L’intérêt de la table de l’eau, c’est porté par la suite sur l’identification des opportunités et obstacles à la mobilisation financière ainsi que la méthode d’évaluation du “coût-bénéfice” de tels systèmes. M. Yadh Lebbene, consultant et membre de l’association 2C2D a présenté le mécanisme financier « Green Climate Funds (GCF) », rattaché à la Convention-cadre des Nations Unies sur les changements climatiques. Les opportunités ont été bien soulignées mais des limitations d’accès à ce mécanisme ont été mis en relief par les représentants des municipalités présents. De son coté, Dr. Hela Hassairi du CERTE, a détaillé les opportunités de financement au sein du programme de recherche et d’innovation Horizon Europe de l’Union Européenne (Cluster 6). Parmi les thèmes figurent la dégradation de l’environnement, et une meilleure gestion des ressources naturelles grâce à des changements transformateurs de l’économie et de la société dans les zones urbaines et rurales. Thèmes en accord avec les solutions intégrant les ENC. En outre, elle a expliqué les modalités de participation.

De son côté, Dr. Thouraya Mellah, de ESEN/CERTE a présenté la manière d’entreprendre une évaluation coûts-bénéfices, en tenant dûment compte des lignes directrices en la matière et comment internaliser les externalités non monétisées, telles que les coûts des ressources et de l’environnement dans les évaluations ‘’coût-bénéfice’’. Elle a expliqué que cette évaluation est une approche systématique, qui appliquée aux projets des ENC, permettrait d’estimer les forces et les faiblesses des alternatives utilisées/projetées pour déterminer celles qui offrent la meilleure approche pour obtenir des avantages tout en préservant les économies.

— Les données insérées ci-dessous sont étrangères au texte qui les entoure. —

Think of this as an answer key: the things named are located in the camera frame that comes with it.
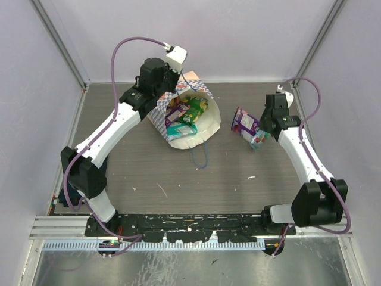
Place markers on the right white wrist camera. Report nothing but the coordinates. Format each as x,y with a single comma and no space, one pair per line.
289,96

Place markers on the teal mint candy packet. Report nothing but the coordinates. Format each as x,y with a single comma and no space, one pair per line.
259,138

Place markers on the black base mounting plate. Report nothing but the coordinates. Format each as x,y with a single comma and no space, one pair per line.
191,228

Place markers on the green snack packet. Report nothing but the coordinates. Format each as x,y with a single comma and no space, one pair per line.
197,106

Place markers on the white slotted cable duct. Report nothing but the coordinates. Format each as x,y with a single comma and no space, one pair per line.
89,245

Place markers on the purple snack packet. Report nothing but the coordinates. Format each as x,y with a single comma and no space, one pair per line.
244,124
175,113

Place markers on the blue checkered paper bag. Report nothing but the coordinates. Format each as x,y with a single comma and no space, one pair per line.
189,84

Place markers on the teal white snack packet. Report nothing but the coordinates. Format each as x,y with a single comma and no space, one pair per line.
177,130

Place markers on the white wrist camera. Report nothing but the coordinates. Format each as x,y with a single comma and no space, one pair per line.
289,96
175,57

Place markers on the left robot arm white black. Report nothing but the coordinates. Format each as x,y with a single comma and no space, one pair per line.
82,165

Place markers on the purple snack packet in bag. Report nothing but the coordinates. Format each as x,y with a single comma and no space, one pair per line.
175,113

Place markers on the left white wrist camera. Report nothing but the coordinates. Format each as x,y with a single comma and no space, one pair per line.
175,57

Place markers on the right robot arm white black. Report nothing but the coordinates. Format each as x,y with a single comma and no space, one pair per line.
321,198

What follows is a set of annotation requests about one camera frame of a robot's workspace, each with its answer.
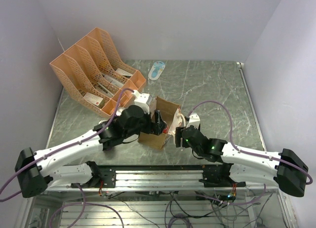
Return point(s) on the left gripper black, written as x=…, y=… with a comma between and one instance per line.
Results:
x=155, y=128

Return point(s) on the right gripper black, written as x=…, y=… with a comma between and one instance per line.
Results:
x=178, y=136

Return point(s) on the canvas bag brown printed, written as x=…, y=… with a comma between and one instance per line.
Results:
x=172, y=116

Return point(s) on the purple soda can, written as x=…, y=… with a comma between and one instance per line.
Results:
x=103, y=121
x=119, y=111

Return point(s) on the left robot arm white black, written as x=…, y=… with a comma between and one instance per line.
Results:
x=69, y=149

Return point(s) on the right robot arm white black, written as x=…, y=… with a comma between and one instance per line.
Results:
x=283, y=169

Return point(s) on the white red box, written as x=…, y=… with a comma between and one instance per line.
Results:
x=94, y=100

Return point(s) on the white box in organizer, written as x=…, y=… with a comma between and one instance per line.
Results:
x=124, y=73

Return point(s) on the blue white blister pack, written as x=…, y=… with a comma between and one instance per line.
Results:
x=156, y=70

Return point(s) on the orange plastic file organizer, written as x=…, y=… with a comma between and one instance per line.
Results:
x=90, y=66

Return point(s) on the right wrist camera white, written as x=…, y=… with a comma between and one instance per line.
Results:
x=193, y=120

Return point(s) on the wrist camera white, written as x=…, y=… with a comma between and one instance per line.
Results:
x=193, y=120
x=142, y=100

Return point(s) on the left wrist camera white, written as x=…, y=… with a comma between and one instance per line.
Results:
x=142, y=100

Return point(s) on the aluminium mounting rail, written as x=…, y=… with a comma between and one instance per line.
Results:
x=197, y=177

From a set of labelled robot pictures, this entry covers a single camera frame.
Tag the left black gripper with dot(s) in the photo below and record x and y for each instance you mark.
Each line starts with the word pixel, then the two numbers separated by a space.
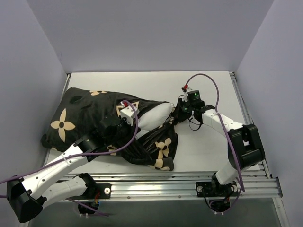
pixel 119 129

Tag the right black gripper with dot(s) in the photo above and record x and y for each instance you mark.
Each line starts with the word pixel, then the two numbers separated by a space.
pixel 179 109

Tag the white pillow insert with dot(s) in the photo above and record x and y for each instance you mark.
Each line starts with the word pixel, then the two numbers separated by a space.
pixel 155 117

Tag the black pillowcase with beige flowers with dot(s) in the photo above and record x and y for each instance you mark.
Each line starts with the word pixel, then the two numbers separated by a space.
pixel 81 110

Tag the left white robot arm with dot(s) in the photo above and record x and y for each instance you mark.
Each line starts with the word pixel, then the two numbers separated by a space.
pixel 28 195

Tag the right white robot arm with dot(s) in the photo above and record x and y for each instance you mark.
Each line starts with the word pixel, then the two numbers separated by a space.
pixel 244 145

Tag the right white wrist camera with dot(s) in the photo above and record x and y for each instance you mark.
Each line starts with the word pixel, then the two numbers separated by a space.
pixel 186 89

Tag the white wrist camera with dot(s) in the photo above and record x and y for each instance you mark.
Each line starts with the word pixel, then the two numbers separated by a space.
pixel 186 89
pixel 125 111

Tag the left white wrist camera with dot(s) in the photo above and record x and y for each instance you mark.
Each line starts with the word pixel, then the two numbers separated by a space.
pixel 125 111

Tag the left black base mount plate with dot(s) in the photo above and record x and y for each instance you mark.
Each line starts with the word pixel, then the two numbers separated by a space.
pixel 102 191

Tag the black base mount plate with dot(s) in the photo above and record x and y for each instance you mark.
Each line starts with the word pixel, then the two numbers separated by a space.
pixel 204 189
pixel 102 191

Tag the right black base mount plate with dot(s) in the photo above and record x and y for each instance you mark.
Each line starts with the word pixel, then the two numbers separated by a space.
pixel 204 189

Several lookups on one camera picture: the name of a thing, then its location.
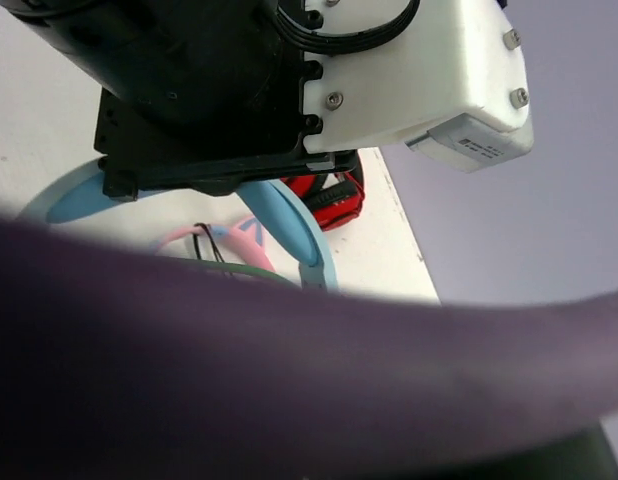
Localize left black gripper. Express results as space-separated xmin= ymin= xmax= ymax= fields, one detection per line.
xmin=8 ymin=0 xmax=357 ymax=201

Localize light blue headphones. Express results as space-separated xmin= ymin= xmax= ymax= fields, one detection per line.
xmin=17 ymin=160 xmax=338 ymax=291

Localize green headphone cable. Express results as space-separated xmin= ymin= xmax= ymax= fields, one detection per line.
xmin=173 ymin=257 xmax=300 ymax=288

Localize pink blue cat-ear headphones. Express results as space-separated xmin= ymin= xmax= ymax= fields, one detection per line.
xmin=152 ymin=215 xmax=276 ymax=273

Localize red black headphones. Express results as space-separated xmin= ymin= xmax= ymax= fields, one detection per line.
xmin=281 ymin=152 xmax=365 ymax=231

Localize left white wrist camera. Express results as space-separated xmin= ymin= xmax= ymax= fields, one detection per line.
xmin=273 ymin=1 xmax=534 ymax=172

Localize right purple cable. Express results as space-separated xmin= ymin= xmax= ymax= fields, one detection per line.
xmin=0 ymin=204 xmax=618 ymax=480

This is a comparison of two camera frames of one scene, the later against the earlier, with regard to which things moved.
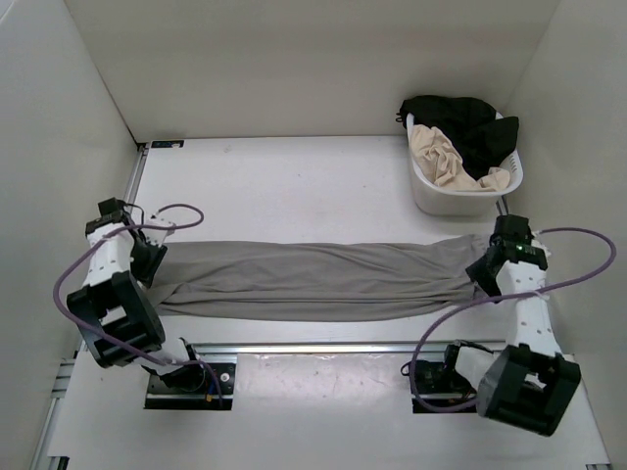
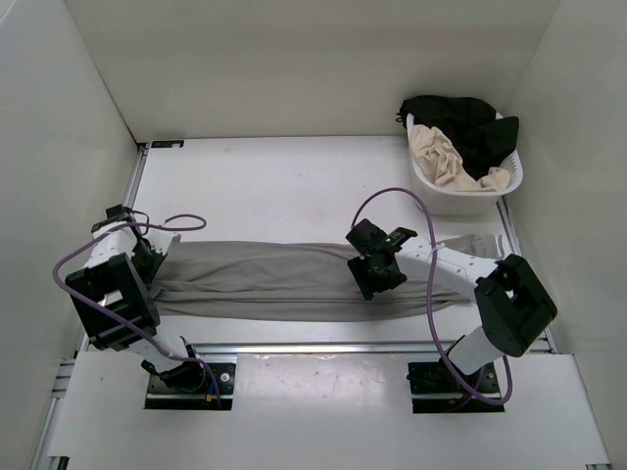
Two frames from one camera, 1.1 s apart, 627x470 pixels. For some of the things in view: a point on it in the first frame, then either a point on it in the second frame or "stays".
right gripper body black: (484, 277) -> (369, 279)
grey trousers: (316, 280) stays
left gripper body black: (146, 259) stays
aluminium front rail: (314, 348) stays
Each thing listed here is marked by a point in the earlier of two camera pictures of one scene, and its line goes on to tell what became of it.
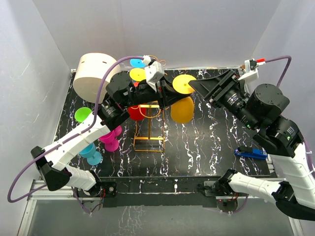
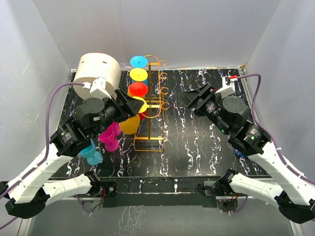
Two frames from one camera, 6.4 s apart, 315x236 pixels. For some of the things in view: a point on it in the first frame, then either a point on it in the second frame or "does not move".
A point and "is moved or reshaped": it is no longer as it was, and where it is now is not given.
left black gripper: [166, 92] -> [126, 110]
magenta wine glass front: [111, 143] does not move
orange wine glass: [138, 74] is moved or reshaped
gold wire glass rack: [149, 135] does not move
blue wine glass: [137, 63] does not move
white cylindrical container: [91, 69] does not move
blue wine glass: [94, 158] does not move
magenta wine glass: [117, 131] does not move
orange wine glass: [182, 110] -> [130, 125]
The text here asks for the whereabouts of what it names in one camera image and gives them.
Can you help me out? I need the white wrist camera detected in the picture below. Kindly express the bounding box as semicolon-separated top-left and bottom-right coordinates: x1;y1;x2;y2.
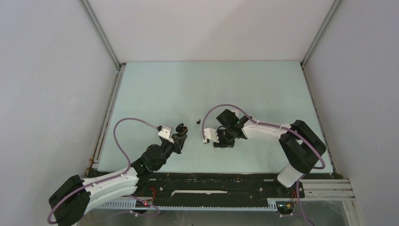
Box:
157;125;174;143
201;128;219;144

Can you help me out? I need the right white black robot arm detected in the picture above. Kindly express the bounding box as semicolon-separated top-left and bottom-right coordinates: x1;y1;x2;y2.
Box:
202;109;327;197

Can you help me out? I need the black earbud charging case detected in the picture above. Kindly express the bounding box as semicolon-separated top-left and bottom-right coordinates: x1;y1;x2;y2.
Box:
175;123;188;136

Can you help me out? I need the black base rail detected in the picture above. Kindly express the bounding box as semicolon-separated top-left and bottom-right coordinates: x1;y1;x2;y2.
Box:
133;173;305;208

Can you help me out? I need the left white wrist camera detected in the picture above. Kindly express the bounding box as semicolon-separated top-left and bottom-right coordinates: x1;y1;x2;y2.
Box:
157;125;174;143

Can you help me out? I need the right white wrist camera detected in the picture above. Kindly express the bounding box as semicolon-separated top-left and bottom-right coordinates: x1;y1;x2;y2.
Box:
201;128;219;144

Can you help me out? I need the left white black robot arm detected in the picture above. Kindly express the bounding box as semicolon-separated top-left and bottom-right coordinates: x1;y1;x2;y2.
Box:
48;133;187;226

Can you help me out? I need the grey cable duct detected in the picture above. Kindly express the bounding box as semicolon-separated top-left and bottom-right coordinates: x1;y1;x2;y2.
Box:
99;199;292;212

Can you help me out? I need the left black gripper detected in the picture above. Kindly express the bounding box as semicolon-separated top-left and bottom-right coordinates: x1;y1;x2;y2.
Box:
154;133;186;170

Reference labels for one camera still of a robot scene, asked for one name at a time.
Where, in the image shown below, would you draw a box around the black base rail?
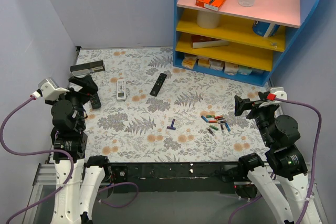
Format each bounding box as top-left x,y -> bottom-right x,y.
81,161 -> 263,194

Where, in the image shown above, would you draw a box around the blue battery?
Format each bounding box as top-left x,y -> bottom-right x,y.
224,123 -> 230,132
201,115 -> 209,123

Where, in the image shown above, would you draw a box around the blue battery leftmost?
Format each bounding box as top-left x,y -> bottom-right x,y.
201,115 -> 209,123

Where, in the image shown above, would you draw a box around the blue battery lower right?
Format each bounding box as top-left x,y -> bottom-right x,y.
224,123 -> 230,132

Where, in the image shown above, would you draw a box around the purple cable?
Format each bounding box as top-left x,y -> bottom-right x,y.
227,97 -> 323,224
0,95 -> 76,224

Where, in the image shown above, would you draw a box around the white paper roll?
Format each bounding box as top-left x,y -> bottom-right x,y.
197,10 -> 221,29

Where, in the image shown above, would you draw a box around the white air conditioner remote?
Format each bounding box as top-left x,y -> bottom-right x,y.
116,79 -> 127,101

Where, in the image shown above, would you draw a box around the black TV remote coloured buttons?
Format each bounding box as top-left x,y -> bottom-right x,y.
90,93 -> 101,110

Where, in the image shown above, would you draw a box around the aluminium frame rail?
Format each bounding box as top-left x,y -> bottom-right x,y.
33,163 -> 71,186

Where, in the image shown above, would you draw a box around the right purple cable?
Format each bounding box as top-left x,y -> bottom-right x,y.
227,97 -> 323,224

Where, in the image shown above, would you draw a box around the slim black remote control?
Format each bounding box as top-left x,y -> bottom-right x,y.
150,73 -> 167,97

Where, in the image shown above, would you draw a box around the dark long cardboard box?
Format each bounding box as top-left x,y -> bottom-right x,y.
70,60 -> 105,77

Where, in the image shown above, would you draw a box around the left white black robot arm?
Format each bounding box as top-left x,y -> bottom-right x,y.
50,74 -> 112,223

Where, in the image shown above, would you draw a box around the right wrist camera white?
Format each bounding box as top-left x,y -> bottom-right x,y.
260,87 -> 287,107

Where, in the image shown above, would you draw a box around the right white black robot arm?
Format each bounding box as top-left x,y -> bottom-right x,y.
234,87 -> 322,223

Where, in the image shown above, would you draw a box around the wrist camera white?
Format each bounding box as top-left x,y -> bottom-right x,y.
30,77 -> 69,101
260,87 -> 287,107

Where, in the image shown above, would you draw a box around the floral table mat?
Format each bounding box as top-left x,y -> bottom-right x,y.
48,47 -> 292,163

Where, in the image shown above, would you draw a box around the dark battery lower left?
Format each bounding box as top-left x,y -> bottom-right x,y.
207,127 -> 215,136

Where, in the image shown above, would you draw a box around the blue shelf unit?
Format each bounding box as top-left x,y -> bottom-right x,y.
173,0 -> 320,86

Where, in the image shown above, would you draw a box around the teal small box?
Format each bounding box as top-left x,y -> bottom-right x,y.
237,65 -> 253,76

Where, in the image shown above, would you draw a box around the yellow white small box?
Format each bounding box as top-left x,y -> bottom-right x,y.
197,56 -> 211,68

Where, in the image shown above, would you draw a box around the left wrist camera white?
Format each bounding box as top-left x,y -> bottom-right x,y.
30,77 -> 69,101

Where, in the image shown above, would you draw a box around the red white flat box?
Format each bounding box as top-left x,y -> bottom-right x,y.
191,35 -> 229,49

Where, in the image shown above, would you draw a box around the green battery lower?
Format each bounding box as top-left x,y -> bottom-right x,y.
209,125 -> 219,131

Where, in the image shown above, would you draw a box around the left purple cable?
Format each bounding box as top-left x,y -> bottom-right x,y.
0,95 -> 76,224

Les participants de la troisième table d’eau ont souligné le manque de connaissance des différentes opportunités et des programmes de financement qui concernent des projets de traitement et réutilisation des ENC pour la gestion de la demande en eau en Tunisie. En outre, les acteurs nationaux ont exprimé le besoin de renforcer davantage leur capacité dans l’analyse coûts-bénéfices des projets en lien avec les ENC, car elle devient un processus/exigence politique que les porteurs de projets doivent entreprendre à un moment donné ou au tout début. Les participants ont également mentionné que l’évaluation économique des impacts environnementaux en lien avec la valorisation des ENC apparaît comme l’une des phases les plus controversées de l’analyse coûts-bénéfices en raison des lacunes et des limites des techniques d’évaluation conventionnelles. Par ailleurs, d’après les participants, il serait nécessaire de publier et de communiquer autour de la faisabilité financière des projets de valorisation des ENC implémentés en Tunisie et surtout ceux utilisant des technologies émergentes ou basées sur la nature (NBS) pour un meilleur développement et adaptation.